Through the Looking Glass Children's Book Reviews

Monarch and Milkweed

Monarch and Milkweed

Helen Frost
Illustrator:  Leonid Gore 
Nonfiction Picture Book
For ages 6 to 8
Simon and Schuster, 2008   ISBN: 978-1416900856

This is the story of a plant and a butterfly, two species that coexist and whose life cycles are closely entwined. The plant is the milkweed and the butterfly is the monarch.

As milkweed plants flower and grow in the warm spring sunshine, a monarch, tired after its long migration north, sips nectar from the flower of a dandelion. Then the monarch alights on the milkweed and her feet tell her that she has found what she is looking for, "she tastes home." The milkweed's flowers dry up and the plant's seed pods swell. The monarch mates and then she flies back to the milkweed plant, where she carefully lays one egg on one of Milkweed's leaves.

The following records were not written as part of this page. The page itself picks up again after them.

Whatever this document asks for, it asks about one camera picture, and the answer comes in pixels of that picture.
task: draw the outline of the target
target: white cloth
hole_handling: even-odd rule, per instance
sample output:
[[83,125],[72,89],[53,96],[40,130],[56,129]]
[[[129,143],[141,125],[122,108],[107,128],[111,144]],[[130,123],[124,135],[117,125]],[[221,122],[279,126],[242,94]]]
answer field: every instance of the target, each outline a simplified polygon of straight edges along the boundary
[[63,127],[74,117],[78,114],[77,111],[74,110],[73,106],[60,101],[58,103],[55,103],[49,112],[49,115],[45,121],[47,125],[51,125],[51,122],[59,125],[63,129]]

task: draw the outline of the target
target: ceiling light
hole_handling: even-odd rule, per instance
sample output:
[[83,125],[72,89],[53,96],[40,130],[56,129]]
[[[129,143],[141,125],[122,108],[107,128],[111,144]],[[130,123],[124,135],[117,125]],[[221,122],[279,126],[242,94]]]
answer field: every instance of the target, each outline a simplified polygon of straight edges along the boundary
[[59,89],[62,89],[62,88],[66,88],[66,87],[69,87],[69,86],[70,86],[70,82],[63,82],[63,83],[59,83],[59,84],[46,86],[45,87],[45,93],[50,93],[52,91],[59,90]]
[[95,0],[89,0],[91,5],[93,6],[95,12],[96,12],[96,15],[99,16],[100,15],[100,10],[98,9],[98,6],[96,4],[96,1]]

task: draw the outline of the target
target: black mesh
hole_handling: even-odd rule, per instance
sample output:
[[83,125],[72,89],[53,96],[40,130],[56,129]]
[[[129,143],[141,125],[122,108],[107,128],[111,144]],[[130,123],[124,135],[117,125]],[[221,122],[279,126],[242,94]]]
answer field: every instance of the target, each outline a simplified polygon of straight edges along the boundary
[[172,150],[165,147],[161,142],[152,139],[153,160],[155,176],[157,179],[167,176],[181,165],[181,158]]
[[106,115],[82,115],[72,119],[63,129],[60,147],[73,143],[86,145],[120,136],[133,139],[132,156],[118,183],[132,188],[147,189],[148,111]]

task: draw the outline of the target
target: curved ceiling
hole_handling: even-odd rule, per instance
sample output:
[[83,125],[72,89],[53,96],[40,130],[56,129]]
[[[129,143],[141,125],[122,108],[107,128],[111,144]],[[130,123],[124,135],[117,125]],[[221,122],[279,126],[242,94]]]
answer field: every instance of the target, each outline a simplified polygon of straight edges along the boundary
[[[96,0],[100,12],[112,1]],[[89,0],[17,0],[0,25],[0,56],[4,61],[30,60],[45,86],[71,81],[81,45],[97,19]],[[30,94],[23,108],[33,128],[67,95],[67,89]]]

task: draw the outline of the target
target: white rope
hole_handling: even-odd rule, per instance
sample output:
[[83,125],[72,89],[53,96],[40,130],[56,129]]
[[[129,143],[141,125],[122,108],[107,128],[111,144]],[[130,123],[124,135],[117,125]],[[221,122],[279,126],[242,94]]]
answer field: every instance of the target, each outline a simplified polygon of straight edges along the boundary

Four days later a tiny caterpillar "shorter than an eyelash" hatches out of the egg and, after it eats its egg, it begins to eat the leaves of the milkweed plant. It continues to eat until it is ready to begin the remarkable transformation from being a caterpillar to being a beautiful monarch butterfly.

Readers will be stunned when they get their first glimpse of the pages in this book. The artwork, created using acrylics and pastels, is beautiful. The artist, by some magical process, has produced pictures that are softly colored, and which, at the same time, are textured to create an unusual effect. These pictures skillfully compliment the lyrical text which, as the story unfolds, shifts in its focus from the milkweed plant to the monarch butterfly, and then back to the milkweed plant. Back and forth we go, seeing how the insect and the plant are independent of one another and yet at the same time, closely bound.

An author's note at the back of the book provides the reader with further information about this special plant and animal relationship.